Task directions
Without the pictures, retype each line below exactly as it stands.
-*-
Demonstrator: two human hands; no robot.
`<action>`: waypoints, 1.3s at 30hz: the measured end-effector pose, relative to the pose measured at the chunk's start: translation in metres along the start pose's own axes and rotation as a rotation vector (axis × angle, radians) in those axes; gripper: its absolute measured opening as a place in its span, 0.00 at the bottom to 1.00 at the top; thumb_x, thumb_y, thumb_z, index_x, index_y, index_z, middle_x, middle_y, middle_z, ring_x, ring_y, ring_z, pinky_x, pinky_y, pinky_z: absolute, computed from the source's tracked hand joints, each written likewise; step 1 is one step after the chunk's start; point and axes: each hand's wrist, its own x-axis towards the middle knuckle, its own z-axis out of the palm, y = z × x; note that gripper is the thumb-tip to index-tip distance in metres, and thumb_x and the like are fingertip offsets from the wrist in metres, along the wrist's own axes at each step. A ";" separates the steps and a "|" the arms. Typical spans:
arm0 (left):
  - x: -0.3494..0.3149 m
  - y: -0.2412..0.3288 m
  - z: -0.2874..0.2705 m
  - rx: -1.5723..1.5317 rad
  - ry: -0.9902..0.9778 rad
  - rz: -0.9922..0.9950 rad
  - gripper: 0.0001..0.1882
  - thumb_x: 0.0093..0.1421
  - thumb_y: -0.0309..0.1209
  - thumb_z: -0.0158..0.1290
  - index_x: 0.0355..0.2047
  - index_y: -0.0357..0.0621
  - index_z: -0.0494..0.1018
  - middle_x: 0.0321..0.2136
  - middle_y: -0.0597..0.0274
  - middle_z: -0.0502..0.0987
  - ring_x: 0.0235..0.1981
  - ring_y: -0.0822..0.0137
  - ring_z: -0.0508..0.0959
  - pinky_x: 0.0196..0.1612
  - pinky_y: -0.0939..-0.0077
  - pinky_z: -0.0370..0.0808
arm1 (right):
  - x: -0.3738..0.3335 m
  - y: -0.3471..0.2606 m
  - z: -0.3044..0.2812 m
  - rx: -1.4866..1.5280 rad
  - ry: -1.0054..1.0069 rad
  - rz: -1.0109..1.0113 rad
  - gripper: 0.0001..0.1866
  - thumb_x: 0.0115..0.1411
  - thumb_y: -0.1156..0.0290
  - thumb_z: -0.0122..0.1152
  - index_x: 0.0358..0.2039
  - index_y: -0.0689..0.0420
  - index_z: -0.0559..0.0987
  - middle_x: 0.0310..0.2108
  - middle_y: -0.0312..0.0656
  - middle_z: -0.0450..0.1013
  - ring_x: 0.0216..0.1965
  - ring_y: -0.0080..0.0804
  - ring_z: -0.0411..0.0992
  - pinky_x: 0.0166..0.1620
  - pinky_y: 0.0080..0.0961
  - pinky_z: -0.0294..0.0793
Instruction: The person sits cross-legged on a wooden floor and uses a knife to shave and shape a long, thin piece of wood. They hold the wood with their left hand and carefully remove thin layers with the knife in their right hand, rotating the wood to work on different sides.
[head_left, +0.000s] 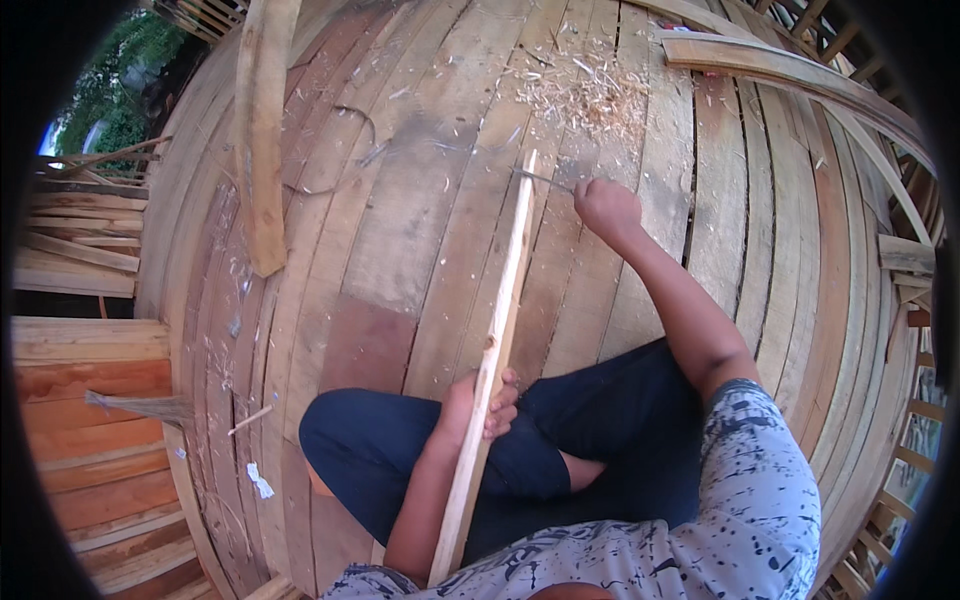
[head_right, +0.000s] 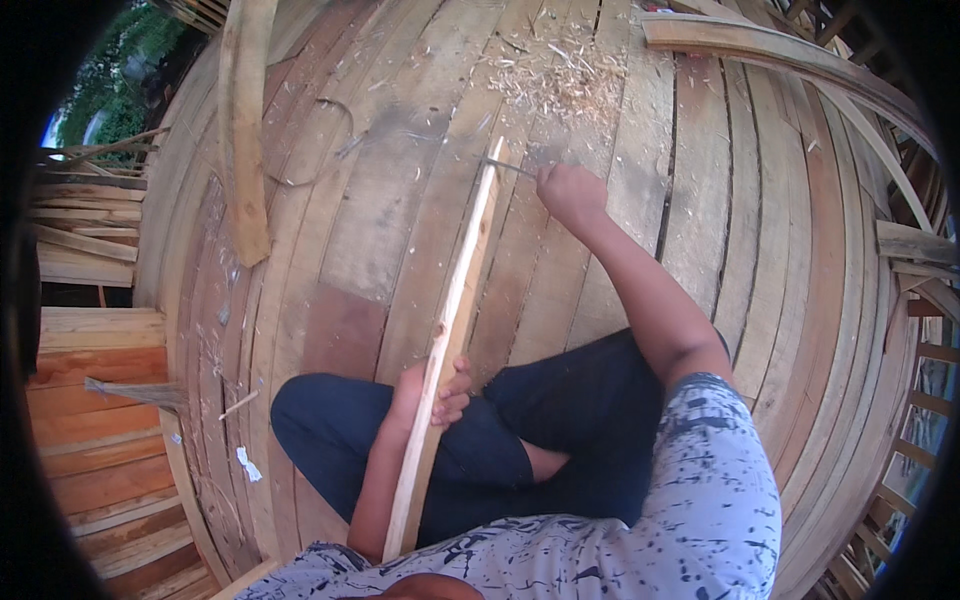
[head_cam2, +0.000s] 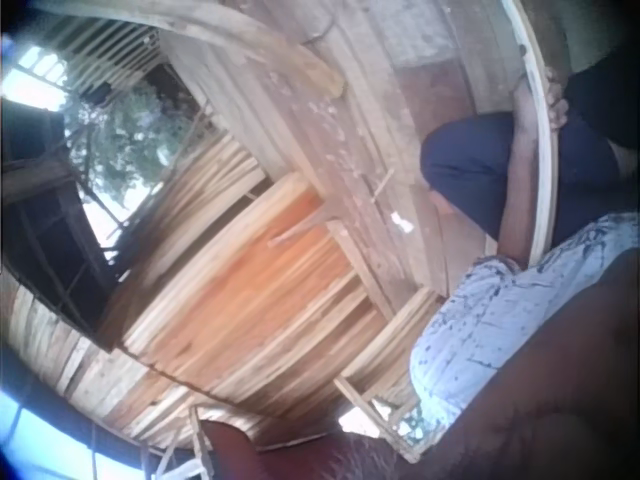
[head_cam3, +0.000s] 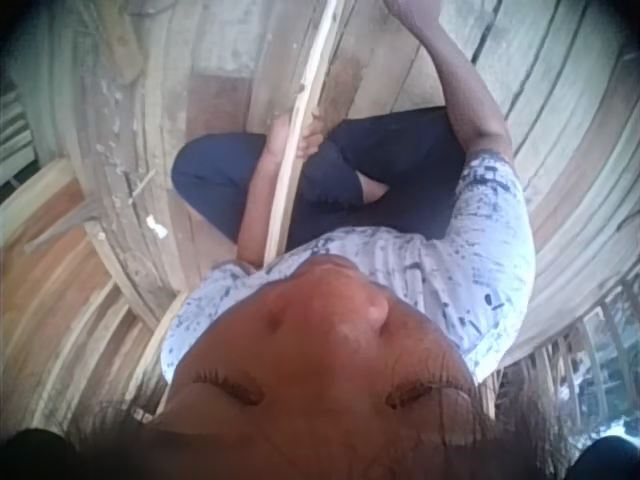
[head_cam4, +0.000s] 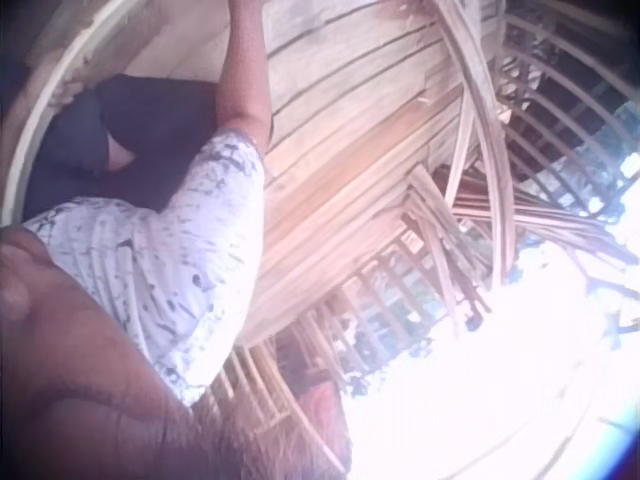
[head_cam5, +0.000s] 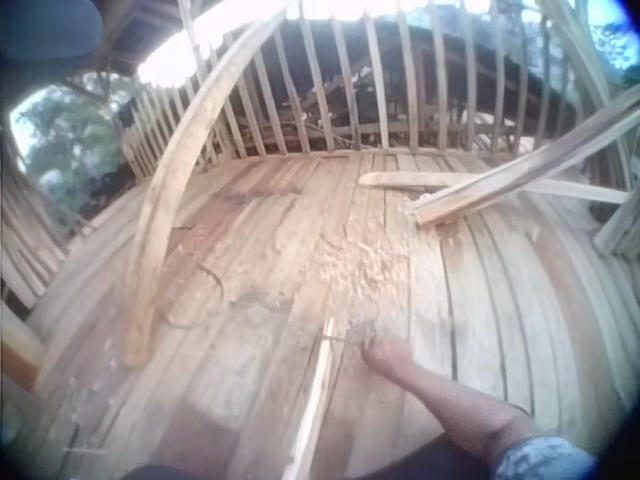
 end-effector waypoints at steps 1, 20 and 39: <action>0.000 -0.002 -0.002 0.018 -0.049 0.019 0.15 0.69 0.45 0.36 0.39 0.48 0.63 0.16 0.68 0.61 0.09 0.74 0.61 0.10 0.80 0.59 | 0.007 -0.005 -0.016 -0.028 -0.006 -0.014 0.26 0.64 0.54 0.42 0.25 0.62 0.79 0.28 0.57 0.78 0.30 0.56 0.78 0.39 0.50 0.76; 0.001 0.008 0.010 0.113 0.052 0.094 0.20 0.69 0.50 0.35 0.39 0.46 0.65 0.16 0.68 0.61 0.10 0.75 0.61 0.11 0.81 0.59 | 0.003 -0.052 -0.014 0.081 0.061 -0.026 0.23 0.58 0.58 0.45 0.19 0.60 0.81 0.20 0.55 0.75 0.22 0.56 0.75 0.31 0.50 0.75; -0.094 0.025 0.080 0.839 0.460 0.610 0.17 0.60 0.45 0.59 0.33 0.47 0.67 0.18 0.70 0.67 0.11 0.78 0.67 0.11 0.83 0.65 | -0.004 0.090 -0.074 0.346 0.156 0.623 0.36 0.65 0.46 0.33 0.46 0.68 0.79 0.47 0.65 0.73 0.53 0.62 0.71 0.57 0.49 0.68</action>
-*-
Answer area
Demonstrator: two human hands; no robot.
`<action>`: waypoints, 1.3s at 30hz: the measured end-effector pose, relative to the pose measured at the chunk's start: translation in metres along the start pose's own axes and rotation as a rotation vector (axis × angle, radians) in those axes; gripper: its absolute measured opening as a place in its span, 0.00 at the bottom to 1.00 at the top; thumb_x, thumb_y, thumb_z, index_x, index_y, index_z, middle_x, middle_y, middle_z, ring_x, ring_y, ring_z, pinky_x, pinky_y, pinky_z: absolute, computed from the source's tracked hand joints, each written likewise; step 1 is one step after the chunk's start; point and axes: each hand's wrist, its own x-axis towards the middle knuckle, its own z-axis out of the palm, y = z × x; note that gripper is the thumb-tip to index-tip distance in metres, and thumb_x and the like are fingertip offsets from the wrist in metres, along the wrist's own axes at each step. A ";" separates the steps and a "|" the arms. Typical spans:
arm0 (left):
  - x: -0.3494..0.3149 m
  - y: -0.2412..0.3288 m
  - z: -0.2874..0.2705 m
  - rx: -1.5723..1.5317 rad
  - ry: -0.9902..0.9778 rad
  - rz: -0.9922..0.9950 rad
  - gripper: 0.0001..0.1882
  - thumb_x: 0.0093..0.1421
  - thumb_y: -0.0309..0.1209
  - thumb_z: -0.0158..0.1290
  - index_x: 0.0355..0.2047
  - index_y: -0.0357..0.0621
  - index_z: -0.0494..0.1018
  - middle_x: 0.0321..0.2136
  - middle_y: -0.0597..0.0274
  - middle_z: -0.0502..0.0987
  - ring_x: 0.0235..0.1981
  - ring_y: -0.0822..0.0137
  - ring_z: -0.0508..0.0959
  - pinky_x: 0.0196..0.1612
  - pinky_y: -0.0939..-0.0077
  - pinky_z: -0.0370..0.0808
arm1 (right):
  - x: -0.3738..0.3335 m
  - y: -0.3471..0.2606 m
  - z: -0.3044..0.2812 m
  - rx: -1.4866..1.5280 rad
  - ry: -1.0054..1.0069 rad
  - rz: -1.0109..1.0113 rad
  - gripper: 0.0001..0.1866
  - thumb_x: 0.0115..0.1411
  - thumb_y: -0.1156..0.0290
  - thumb_z: -0.0122..0.1152
  - index_x: 0.0358..0.2039
  - index_y: -0.0689..0.0420
  - index_z: -0.0559..0.0987
  - middle_x: 0.0310..0.2108
  - middle_y: -0.0312..0.0656
  - middle_z: -0.0450..0.1013
  - ring_x: 0.0216..0.1965
  - ring_y: -0.0080..0.0804
  - ring_z: -0.0411..0.0992
  - pinky_x: 0.0166..0.1620
  - pinky_y: 0.0080..0.0961
  - pinky_z: -0.0294..0.0793
Instruction: The person sits cross-legged on a wooden floor and uses a knife to shave and shape a long, thin piece of wood. They hold the wood with their left hand and carefully remove thin layers with the knife in their right hand, rotating the wood to work on different sides.
[head_left, +0.000s] 
[head_right, +0.000s] 
[head_cam2, +0.000s] 
[head_cam3, +0.000s] 
[head_cam4, +0.000s] 
[head_cam5, +0.000s] 
 end-effector waypoints at steps 1, 20 and 39: <action>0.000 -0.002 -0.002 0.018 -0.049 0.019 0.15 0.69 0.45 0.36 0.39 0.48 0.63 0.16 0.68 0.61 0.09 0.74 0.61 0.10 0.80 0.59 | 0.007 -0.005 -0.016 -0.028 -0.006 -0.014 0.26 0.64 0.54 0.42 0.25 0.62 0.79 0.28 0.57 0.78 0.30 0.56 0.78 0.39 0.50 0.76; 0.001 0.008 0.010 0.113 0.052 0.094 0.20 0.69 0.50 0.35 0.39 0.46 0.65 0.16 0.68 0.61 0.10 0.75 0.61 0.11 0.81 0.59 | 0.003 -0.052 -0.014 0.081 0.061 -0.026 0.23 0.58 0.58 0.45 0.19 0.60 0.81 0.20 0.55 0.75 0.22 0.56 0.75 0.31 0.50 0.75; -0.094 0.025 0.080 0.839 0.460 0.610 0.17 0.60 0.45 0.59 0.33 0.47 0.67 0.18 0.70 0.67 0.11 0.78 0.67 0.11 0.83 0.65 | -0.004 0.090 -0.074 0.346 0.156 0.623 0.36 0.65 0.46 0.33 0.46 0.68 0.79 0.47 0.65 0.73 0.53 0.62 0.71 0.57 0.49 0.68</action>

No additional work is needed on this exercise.